EXERCISE GOAL: Reproduce word for word the line that contains "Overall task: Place" and each line that follows it, stopping after the final line of the material.

**** DATA EXTRACT

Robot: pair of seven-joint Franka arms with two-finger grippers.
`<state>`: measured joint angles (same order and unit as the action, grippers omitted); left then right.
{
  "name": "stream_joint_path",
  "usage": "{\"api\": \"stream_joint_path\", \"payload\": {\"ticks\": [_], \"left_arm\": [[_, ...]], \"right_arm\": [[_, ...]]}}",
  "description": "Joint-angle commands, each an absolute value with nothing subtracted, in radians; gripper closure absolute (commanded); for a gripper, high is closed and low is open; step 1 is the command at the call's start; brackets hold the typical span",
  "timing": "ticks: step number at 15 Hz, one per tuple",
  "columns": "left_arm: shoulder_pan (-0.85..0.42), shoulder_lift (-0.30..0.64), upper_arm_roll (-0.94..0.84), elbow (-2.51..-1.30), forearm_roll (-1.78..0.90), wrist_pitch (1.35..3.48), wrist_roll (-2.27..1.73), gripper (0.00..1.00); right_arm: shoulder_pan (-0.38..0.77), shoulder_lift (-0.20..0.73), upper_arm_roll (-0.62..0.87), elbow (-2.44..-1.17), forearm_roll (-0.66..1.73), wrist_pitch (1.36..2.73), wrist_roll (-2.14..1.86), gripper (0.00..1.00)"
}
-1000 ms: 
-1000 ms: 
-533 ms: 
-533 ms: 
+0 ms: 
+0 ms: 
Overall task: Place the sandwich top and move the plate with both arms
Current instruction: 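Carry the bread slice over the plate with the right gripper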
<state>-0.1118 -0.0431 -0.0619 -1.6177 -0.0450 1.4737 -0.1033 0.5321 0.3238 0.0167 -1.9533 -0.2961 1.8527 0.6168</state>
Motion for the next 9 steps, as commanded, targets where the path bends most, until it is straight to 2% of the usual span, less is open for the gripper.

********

REPLY:
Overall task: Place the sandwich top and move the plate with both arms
Current instruction: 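Carry the bread slice over the plate with the right gripper
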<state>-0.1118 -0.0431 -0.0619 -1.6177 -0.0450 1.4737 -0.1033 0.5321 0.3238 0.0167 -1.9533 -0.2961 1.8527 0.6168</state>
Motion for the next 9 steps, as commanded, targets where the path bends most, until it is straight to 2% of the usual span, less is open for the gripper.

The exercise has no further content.